Natürlich reicht es nicht aus, diese Lektionen im rein geschichtlichen und kulturellen Sinne zu lernen. Wenn ihr Namen, Daten und die Abfolge von Ereignissen aus einem Buch lernt, nützt euch das nichts, solange nicht die Bedeutung und die Botschaft in euer Herz geschrieben sind. Wenn ihr sie durch Zeugnis und Glauben nährt, können die Lektionen aus der Vergangenheit in eurem Herzen Wurzeln schlagen und zu einem lebendigen Teil eurer selbst werden.
Und so kommt alles wie immer auf den eigenen Glauben und das eigene Zeugnis zurück. Darin besteht der Unterschied, meine jungen Brüder und Schwestern. So erlangt ihr Erkenntnis. So könnt ihr die Fehler der Vergangenheit vermeiden und eure geistige Gesinnung auf die nächste Stufe heben. Wenn ihr euch für die Einflüsterungen des Heiligen Geistes öffnet und empfänglich seid, werdet ihr die Lektionen aus der Vergangenheit verstehen, und sie werden sich durch die Macht eures Zeugnisses in eure Seele brennen.
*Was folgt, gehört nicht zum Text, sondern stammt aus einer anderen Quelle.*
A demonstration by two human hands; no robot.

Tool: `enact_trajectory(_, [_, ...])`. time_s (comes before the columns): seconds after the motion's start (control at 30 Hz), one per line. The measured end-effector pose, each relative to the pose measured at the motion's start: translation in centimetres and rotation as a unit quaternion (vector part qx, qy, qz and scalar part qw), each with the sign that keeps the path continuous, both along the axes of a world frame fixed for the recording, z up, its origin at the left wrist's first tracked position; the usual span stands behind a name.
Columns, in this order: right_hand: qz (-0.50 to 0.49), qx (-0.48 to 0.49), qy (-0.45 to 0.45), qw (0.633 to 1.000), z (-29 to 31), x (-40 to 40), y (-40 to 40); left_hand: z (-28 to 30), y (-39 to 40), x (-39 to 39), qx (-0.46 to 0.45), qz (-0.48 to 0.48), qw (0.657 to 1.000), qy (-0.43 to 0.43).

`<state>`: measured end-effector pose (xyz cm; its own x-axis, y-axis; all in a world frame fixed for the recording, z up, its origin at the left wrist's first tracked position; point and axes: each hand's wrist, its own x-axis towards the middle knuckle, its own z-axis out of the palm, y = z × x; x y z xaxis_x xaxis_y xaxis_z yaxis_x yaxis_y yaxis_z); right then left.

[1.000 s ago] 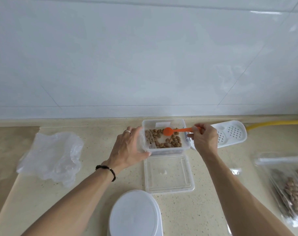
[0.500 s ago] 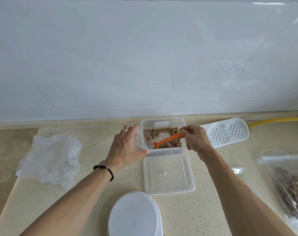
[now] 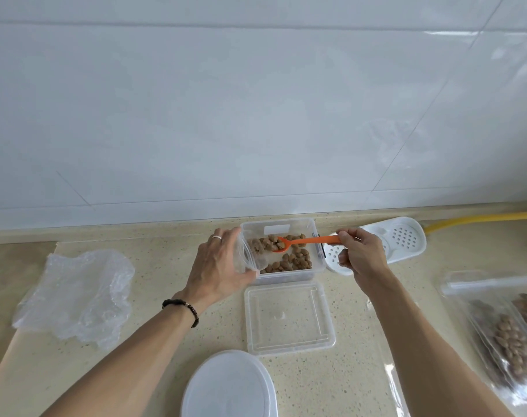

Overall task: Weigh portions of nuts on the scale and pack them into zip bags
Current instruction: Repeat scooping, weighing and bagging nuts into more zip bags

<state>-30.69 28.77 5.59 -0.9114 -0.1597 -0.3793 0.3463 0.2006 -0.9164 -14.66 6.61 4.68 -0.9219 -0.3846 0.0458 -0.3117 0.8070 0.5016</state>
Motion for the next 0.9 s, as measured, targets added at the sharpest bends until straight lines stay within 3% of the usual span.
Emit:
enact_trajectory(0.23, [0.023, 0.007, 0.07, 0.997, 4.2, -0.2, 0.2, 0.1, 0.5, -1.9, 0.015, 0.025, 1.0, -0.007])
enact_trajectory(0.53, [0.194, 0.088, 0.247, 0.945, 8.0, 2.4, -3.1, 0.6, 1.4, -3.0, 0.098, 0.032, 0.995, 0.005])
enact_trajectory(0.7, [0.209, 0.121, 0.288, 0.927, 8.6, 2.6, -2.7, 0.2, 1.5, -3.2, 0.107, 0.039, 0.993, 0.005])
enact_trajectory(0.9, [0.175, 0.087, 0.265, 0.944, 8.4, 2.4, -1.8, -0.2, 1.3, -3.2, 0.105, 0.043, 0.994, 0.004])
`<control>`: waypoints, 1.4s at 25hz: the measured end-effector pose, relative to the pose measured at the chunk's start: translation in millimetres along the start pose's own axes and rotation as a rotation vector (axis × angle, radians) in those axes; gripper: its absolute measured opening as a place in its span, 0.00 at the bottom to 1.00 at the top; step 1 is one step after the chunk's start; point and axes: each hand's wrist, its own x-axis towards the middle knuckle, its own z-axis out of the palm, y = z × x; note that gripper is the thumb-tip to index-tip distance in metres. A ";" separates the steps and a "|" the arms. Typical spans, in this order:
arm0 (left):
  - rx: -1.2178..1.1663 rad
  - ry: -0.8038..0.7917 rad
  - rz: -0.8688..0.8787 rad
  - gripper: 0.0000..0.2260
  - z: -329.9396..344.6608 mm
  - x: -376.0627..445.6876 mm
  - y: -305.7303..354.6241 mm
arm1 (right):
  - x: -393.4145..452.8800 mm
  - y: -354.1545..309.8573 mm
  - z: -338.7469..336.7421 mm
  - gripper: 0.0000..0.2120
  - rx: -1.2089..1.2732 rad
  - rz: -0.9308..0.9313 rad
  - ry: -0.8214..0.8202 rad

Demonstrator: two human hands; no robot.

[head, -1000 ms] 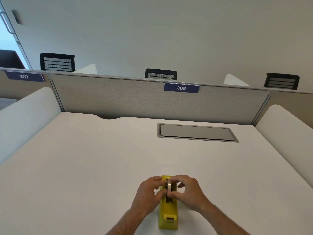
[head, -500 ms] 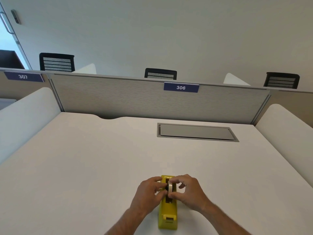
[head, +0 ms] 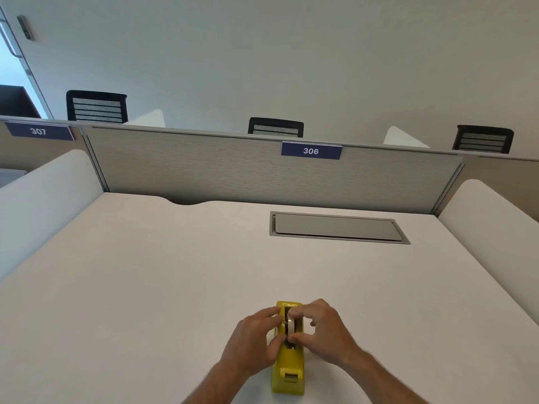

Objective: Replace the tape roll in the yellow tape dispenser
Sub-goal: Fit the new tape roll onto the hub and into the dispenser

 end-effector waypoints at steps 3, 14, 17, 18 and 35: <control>-0.031 -0.048 -0.041 0.26 0.7 -2.8 -3.0 | 2.9 0.6 0.4 0.22 -0.044 -0.007 -0.007; 0.100 -0.120 -0.091 0.29 1.3 1.6 -3.0 | -3.2 3.2 4.7 0.23 -0.114 0.003 -0.027; 0.064 -0.101 -0.087 0.29 1.6 0.4 -4.7 | -5.4 2.6 2.6 0.21 -0.105 -0.048 -0.017; 0.042 -0.094 -0.086 0.29 1.8 -0.1 -5.3 | -5.5 2.0 1.4 0.19 -0.103 -0.075 -0.003; -0.066 -0.042 -0.127 0.22 -5.5 5.0 12.3 | -1.7 -6.2 -6.3 0.07 -0.234 -0.276 0.049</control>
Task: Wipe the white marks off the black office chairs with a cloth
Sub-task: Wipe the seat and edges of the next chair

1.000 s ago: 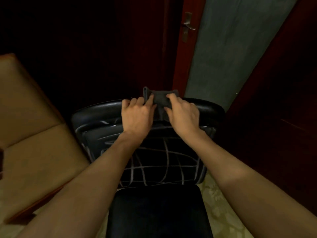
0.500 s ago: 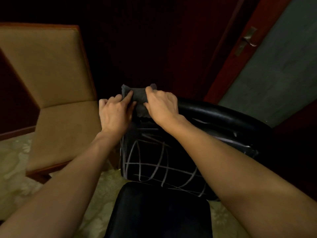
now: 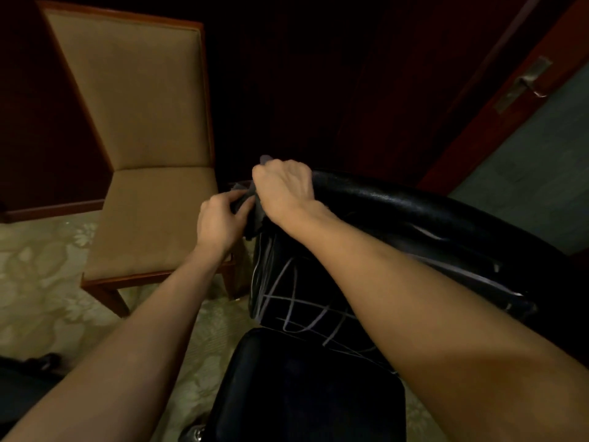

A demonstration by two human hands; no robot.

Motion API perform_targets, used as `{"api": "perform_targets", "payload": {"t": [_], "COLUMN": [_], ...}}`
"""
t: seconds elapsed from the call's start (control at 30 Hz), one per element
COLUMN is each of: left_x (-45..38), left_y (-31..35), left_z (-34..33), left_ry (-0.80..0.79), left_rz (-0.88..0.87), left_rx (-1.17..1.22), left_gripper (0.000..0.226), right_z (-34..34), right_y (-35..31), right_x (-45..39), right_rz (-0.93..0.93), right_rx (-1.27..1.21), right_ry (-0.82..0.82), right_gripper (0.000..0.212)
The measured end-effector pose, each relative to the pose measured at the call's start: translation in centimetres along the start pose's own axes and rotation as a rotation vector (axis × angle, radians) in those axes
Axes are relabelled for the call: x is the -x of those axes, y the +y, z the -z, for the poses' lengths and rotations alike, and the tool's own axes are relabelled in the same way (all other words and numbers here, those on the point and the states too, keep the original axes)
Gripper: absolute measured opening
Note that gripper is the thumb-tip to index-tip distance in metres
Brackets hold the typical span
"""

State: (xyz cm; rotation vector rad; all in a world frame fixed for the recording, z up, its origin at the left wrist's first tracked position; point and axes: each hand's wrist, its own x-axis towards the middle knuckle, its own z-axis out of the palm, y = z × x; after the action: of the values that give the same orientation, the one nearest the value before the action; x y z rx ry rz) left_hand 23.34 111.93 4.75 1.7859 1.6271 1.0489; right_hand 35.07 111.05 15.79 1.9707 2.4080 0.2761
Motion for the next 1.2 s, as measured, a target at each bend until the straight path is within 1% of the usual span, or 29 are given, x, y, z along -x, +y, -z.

Wie erlangt man solch ein Zeugnis? Dafür gibt es keine moderne Technologie, und die wird es nie geben. Ihr könnt nicht googlen, um ein Zeugnis zu bekommen. Ihr könnt Glauben nicht per E-Mail schicken. Man erlangt ein pulsierendes Zeugnis, das das Leben verändert, heute auf die gleiche Weise wie schon immer. Dieser Vorgang hat sich nie geändert. Man erlangt es, indem man den Wunsch hegt, durch Studium, Gebet, Gehorsam und Dienen. Aus diesem Grund sind die Lehren der Propheten und Apostel der Gegenwart und der Vergangenheit für euer Leben heute so bedeutsam, wie sie es schon immer waren.
Dass ihr in der Zukunft Glück, Freude und Frieden finden möget, indem ihr aus den großartigen und ewig gültigen Lektionen der Vergangenheit lernt, darum bete ich für jeden von euch – für meine Enkel und die gesamte Jugend der Kirche, wo ihr auch sein mögt. Im Namen Jesu Christi. Amen.